Hello there Chinju, welcome to the 'pedia! I hope you like the place and decide to stay. If you ever need editing help visit Wikipedia:How does one edit a page and experiment at Wikipedia:Sandbox. If you need pointers on how we title pages visit Wikipedia:Naming conventions or how to format them visit our manual of style. If you have any other questions about the project then check out Wikipedia:Help or add a question to the Village pump. Cheers! --maveric149

---

Instead of making and editing Test Page, edit the Wikipedia:Sandbox -- it should serve your needs, and it is obviously not an article. If you need to test more complex things that require multiple pages or something, go to http://test.wikipedia.org/ and edit away. If I misunderstood what you were trying to do, tell me or just ignore this. Thanks! Paullusmagnus 19:18, 1 Aug 2003 (UTC)

Regarding your edits to general number field sieve: I'm afraid you're mistaken. On MathWorld, it doesn't say that n is the number of bits in the number to be factored. In fact, when talking about factoring, n is by convention the number to be factored. Anyway, in factoring, it's unusual to specify the size of numbers in bits (except with, for example, RSA keys), since decimal digits are a more intuitive measure of number size to us humans. Decrypt3 15:59, Nov 12, 2004 (UTC)

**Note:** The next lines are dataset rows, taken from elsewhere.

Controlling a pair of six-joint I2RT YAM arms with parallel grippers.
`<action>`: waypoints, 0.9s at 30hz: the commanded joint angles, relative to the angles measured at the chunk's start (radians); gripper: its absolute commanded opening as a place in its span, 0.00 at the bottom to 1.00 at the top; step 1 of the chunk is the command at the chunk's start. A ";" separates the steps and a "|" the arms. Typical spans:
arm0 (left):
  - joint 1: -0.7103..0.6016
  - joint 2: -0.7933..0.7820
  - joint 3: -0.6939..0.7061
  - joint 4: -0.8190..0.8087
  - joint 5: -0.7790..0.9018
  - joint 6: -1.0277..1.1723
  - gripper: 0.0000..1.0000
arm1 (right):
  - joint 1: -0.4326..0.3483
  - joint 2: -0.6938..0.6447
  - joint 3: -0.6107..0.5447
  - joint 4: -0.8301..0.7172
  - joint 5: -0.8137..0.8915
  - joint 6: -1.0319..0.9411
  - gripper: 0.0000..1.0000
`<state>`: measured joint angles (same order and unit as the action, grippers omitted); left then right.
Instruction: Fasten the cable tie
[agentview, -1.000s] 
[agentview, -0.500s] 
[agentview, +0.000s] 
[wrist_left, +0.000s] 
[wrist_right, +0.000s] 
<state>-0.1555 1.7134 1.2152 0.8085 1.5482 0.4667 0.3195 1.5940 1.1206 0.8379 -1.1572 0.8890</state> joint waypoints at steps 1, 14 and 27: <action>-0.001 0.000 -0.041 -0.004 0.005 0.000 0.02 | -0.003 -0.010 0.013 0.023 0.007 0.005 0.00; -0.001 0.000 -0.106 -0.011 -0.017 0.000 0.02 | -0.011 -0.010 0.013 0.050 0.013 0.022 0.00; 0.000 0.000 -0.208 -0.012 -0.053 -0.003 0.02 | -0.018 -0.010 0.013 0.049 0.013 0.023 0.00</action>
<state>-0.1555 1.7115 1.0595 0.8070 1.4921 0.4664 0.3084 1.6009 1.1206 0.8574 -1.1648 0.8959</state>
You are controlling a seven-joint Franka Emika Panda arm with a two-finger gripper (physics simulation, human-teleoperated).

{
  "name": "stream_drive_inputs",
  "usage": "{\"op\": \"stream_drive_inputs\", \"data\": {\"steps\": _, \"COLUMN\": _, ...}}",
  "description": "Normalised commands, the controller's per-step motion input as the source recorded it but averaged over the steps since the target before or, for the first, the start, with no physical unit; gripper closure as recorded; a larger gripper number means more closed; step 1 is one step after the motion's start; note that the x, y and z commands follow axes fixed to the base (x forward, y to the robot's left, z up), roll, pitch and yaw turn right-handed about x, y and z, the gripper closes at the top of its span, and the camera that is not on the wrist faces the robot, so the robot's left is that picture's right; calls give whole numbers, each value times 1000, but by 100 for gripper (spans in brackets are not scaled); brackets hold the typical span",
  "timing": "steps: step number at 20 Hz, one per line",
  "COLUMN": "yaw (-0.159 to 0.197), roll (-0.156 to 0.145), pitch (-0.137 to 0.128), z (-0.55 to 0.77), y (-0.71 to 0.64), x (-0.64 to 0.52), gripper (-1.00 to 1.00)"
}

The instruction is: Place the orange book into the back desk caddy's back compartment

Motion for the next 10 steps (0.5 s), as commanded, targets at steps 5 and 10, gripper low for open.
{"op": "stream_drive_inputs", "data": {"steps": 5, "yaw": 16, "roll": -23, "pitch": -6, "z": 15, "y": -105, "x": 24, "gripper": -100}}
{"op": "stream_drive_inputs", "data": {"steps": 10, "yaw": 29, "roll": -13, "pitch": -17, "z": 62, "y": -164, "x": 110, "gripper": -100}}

OK, now I agree with the change. I hadn't spotted the n and logn difference, since in every source I've seen apart from Wikipedia it's logn, and I wasn't expecting it to be different. I think it's better this way - like I said, it is conventional to use n as the number to be factored in factoring discussions, so this keeps with the convention. Sorry for the confusion! Decrypt3 00:07, Nov 14, 2004 (UTC)

Hi. You've helped with the Wikipedia:WikiProject Wiki Syntax, so I thought it worth alerting you to the latest and greatest of Wikipedia fixing project, User:Yann/Untagged Images, which is seeking to put copyright tags on all of the untagged images. There are probably, oh, thirty thousand or so to do (he said, reaching into the air for a large figure). But hey: they're images ... you'll get to see lots of random pretty pictures. That must be better than looking for at at and the the, non? You know you'll love it. best wishes --Tagishsimon (talk)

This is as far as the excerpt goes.